● How to complete this task
Please filter the entries for the word "coordinates" and copy every line that has it.

===== Data in this exercise

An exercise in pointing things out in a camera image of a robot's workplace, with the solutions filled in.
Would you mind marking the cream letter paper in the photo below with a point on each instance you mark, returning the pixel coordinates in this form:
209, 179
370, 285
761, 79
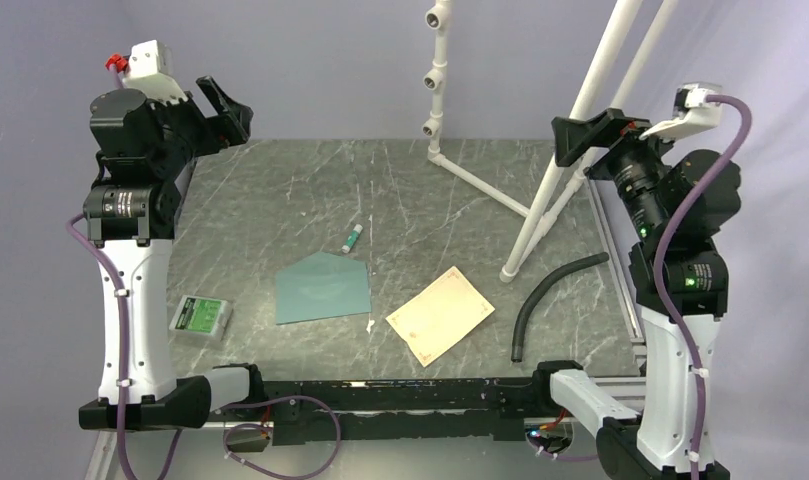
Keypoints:
440, 316

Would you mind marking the teal envelope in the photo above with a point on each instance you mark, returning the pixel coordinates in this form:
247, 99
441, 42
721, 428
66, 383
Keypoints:
321, 286

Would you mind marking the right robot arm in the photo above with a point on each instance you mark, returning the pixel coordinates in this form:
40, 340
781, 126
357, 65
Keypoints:
681, 286

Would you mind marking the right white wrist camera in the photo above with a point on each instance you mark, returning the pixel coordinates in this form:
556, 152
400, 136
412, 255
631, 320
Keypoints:
693, 113

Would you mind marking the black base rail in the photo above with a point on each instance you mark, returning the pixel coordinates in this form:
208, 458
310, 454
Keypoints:
501, 408

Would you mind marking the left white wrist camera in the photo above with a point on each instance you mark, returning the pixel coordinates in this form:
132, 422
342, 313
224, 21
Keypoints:
149, 69

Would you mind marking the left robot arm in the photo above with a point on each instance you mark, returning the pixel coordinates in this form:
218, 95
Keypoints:
131, 213

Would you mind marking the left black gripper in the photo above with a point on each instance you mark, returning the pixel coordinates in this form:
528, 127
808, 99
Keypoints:
231, 125

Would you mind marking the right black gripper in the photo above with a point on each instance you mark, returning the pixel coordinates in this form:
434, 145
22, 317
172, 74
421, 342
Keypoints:
574, 137

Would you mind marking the green label plastic box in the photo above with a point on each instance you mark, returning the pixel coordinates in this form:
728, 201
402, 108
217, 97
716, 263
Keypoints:
201, 318

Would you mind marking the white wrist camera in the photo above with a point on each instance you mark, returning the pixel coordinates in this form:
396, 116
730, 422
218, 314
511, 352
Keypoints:
693, 113
149, 69

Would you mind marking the green white glue stick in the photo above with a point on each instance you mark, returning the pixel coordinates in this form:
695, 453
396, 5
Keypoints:
351, 239

==========

● Solution to the problem
Would you mind marking the cream letter paper in the photo below with a point on each instance you mark, returning the pixel coordinates in this form:
Would you mind marking the teal envelope in the photo above with a point on each instance you mark, returning the pixel coordinates in this form:
Would you mind marking the right robot arm in the photo above with a point on each instance you mark, returning the pixel coordinates in this form:
Would you mind marking the right white wrist camera in the photo above with a point on each instance you mark, returning the pixel coordinates in this form:
Would you mind marking the black base rail in the photo above with a point on each instance you mark, returning the pixel coordinates in this form:
Would you mind marking the left white wrist camera in the photo above with a point on each instance you mark, returning the pixel coordinates in this form:
Would you mind marking the left robot arm in the photo above with a point on each instance you mark, returning the pixel coordinates in this form:
Would you mind marking the left black gripper in the photo above with a point on each instance you mark, returning the pixel coordinates in this form:
Would you mind marking the right black gripper in the photo above with a point on each instance you mark, returning the pixel coordinates in this form:
Would you mind marking the green label plastic box in the photo above with a point on each instance you mark, returning the pixel coordinates in this form:
Would you mind marking the white wrist camera in the photo above with a point on each instance you mark, returning the pixel coordinates in this form:
Would you mind marking the green white glue stick in the photo above with a point on each instance you mark, returning the pixel coordinates in this form:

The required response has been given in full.